# Ixp fraud



## Toners19 (Sep 16, 2014)

Just recently found out that Ixp have went into liquidation leaving I'm sure thousands like myself in huge distress. My husband and I have paid £3000 with the hope of moving to Canada, we now hear a new company called launch visas are taking over all of Ixp visa applicants but we've had heartache getting any valid information from them. 

My husbands LMO is due to expire in November, we have the LMO the job offer the contract, police checks, ielts etc yet launch visa tell us if we submit these forms they will take 8 weeks to process????

Do we need a temporary resident visa before entering?

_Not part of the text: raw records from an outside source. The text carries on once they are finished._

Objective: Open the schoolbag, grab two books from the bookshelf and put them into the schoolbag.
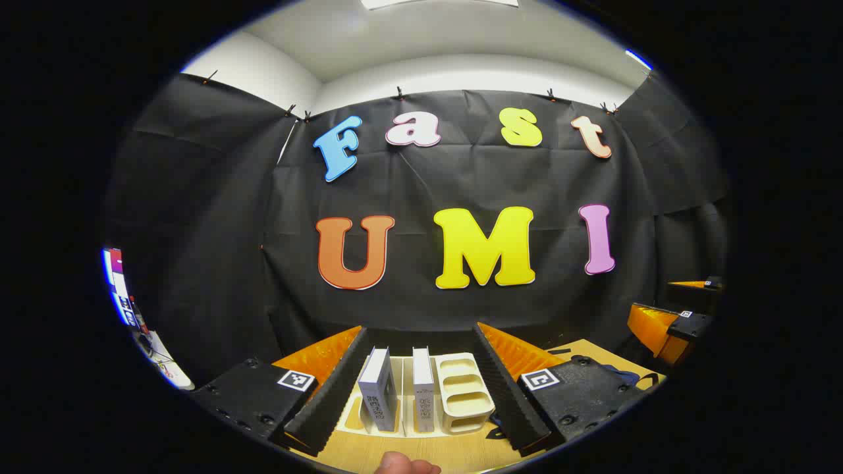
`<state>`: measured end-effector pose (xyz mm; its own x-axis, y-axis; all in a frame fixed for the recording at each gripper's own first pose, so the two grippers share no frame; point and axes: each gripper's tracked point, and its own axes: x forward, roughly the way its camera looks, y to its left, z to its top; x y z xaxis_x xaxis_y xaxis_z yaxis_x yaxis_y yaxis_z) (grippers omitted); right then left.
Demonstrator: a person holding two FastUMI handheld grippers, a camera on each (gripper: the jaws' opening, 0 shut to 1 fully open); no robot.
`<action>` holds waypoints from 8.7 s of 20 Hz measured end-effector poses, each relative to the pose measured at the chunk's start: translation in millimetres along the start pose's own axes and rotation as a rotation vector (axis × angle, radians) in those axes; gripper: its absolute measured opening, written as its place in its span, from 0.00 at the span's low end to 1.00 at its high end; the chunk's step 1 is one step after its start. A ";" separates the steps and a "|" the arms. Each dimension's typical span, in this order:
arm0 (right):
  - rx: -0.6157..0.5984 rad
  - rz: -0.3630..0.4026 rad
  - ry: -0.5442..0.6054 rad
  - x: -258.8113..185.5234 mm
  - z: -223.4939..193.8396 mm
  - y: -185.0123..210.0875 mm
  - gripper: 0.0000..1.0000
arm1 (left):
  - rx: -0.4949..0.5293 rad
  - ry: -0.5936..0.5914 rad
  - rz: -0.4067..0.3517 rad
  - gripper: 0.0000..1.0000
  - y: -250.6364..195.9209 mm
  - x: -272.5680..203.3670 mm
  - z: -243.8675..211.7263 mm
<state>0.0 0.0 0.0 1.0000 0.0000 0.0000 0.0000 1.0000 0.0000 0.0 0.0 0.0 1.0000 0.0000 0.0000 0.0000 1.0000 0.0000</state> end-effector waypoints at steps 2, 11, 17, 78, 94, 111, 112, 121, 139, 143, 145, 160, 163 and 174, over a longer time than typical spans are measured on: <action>-0.019 0.005 0.004 -0.7 -1.5 2.8 0.94 | -0.004 0.000 0.002 0.97 1.1 1.5 -0.1; -0.048 0.004 0.005 -7.6 -2.0 8.2 0.95 | 0.010 -0.010 -0.015 0.97 -1.8 -0.9 3.6; -0.058 -0.003 0.013 -8.5 -6.2 6.5 0.96 | 0.010 0.006 -0.027 0.98 -7.4 -0.2 -1.6; -0.665 -0.053 0.527 11.7 -344.4 -6.8 0.92 | 0.038 0.141 -0.002 0.98 9.0 4.4 -41.1; -0.274 -0.028 0.572 81.5 -233.2 -65.9 0.05 | 0.049 0.237 -0.034 0.98 5.2 82.5 -37.7; -0.017 0.120 0.616 124.3 -174.4 -196.8 0.05 | 0.020 1.206 -0.059 0.99 -3.6 164.8 -189.0; -0.022 0.122 0.611 127.0 -175.4 -199.3 0.05 | 0.015 1.235 -0.051 0.99 -4.4 164.7 -192.4; -0.007 0.125 0.597 126.2 -179.5 -206.5 0.05 | -0.064 1.433 0.031 0.86 -9.4 149.0 -228.5; 0.048 0.084 0.602 111.5 -180.3 -193.0 0.04 | -0.072 1.217 -0.109 0.43 18.0 71.4 -62.1; 0.067 0.063 0.619 106.5 -181.0 -190.2 0.05 | -0.298 1.175 -0.174 0.42 -18.9 53.7 -52.6; 0.057 0.056 0.621 105.6 -180.8 -189.0 0.05 | -0.437 1.170 -0.228 0.42 -48.3 48.1 -52.4; 0.108 -0.016 0.635 106.0 -185.0 -189.5 0.05 | -0.914 1.251 -0.392 0.43 -259.6 25.3 -192.4; 0.125 -0.022 0.633 105.3 -183.8 -188.5 0.05 | -0.929 1.231 -0.438 0.42 -289.1 32.0 -212.9; 0.113 -0.019 0.646 103.2 -180.7 -186.0 0.05 | -1.052 1.302 -0.550 0.43 -360.8 27.4 -269.1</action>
<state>103.2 -186.0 -180.7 0.7985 0.0176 -0.6018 0.0527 0.9937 0.0991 27.4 -360.8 -269.1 0.2346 -0.8314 -0.5037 -0.2183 0.4599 -0.8607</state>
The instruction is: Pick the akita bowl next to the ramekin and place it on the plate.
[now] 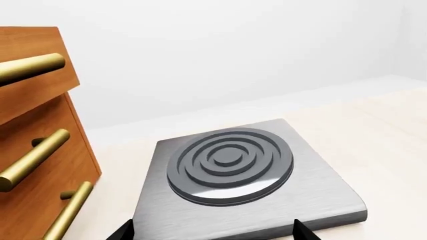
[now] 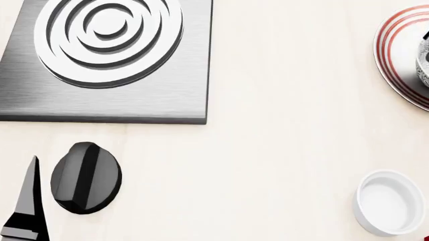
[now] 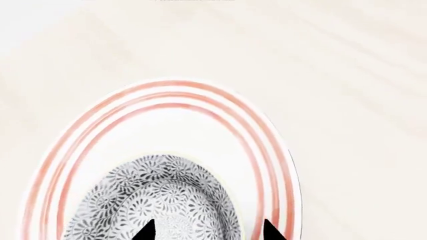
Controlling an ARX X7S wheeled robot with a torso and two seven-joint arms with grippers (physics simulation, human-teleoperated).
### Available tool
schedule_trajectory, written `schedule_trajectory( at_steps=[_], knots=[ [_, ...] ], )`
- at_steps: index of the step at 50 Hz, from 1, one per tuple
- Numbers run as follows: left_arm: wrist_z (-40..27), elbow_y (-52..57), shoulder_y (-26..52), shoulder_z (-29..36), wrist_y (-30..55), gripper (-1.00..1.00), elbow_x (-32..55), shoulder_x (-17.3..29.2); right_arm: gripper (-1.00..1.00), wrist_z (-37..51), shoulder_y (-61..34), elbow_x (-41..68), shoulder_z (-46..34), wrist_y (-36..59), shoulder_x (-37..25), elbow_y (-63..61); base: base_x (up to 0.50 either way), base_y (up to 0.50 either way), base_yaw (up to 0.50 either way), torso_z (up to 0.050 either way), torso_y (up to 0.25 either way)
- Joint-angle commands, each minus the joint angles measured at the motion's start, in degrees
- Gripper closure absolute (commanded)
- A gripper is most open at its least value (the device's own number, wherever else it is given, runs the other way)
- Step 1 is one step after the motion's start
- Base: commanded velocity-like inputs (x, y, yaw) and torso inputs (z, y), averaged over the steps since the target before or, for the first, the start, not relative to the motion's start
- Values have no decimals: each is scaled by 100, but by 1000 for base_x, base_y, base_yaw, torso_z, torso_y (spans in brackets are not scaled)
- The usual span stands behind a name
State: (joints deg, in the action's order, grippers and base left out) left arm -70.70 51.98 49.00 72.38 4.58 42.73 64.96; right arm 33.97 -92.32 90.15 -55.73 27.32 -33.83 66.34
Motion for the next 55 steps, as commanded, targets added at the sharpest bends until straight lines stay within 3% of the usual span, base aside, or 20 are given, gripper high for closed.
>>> schedule_trajectory(
  at_steps=[1, 8, 12, 22, 55],
  knots=[
    [1, -13, -37, -3, -29, -100, -17, 10, -100, -24, 14, -84, -10, -14, 11, 11, 0, 0, 0, 0, 0],
    [7, -33, -64, -2, -48, -100, -40, 19, -100, 33, 37, -251, -103, -123, -138, -476, 0, 0, 0, 0, 0],
    [19, -56, -73, -4, -56, -100, -39, 21, -100, -6, -371, -1323, -891, -380, -93, -752, 0, 0, 0, 0, 0],
    [6, -31, -108, 4, -60, -100, -66, 27, -100, 712, -765, -2430, -1721, -340, -425, -2082, 0, 0, 0, 0, 0],
    [-31, 49, -56, -86, -29, -100, 12, 42, -100, 2186, -219, -3391, -2329, -595, -1591, -5705, 0, 0, 0, 0, 0]
  ],
)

Can we fly to Canada ourselves and produce these documents would appreciate any advise, we are currently without work and home so need to act quickly?


----------



## Auld Yin (Mar 10, 2009)

I'm confused. If you have the LMO and JOB OFFER in your possession then the bankruptcy of IXP is irrelevant. With these two documents in your possession you just need to fly to Canada and get your TWP at POE.


----------



## Toners19 (Sep 16, 2014)

Well that is good news, we are in possession of these but our visa company have kept us hanging saying they are submitting it to the cic and that could take 8 weeks then we hear they are in liquidation and have had no correspondence with what to do next


----------



## Toners19 (Sep 16, 2014)

Can you tell me why all the talk of cic approval when we can gain a TWP on POE with relevant documents?


----------



## colchar (Oct 25, 2011)

Sounds to me like this new company is BSing you.


----------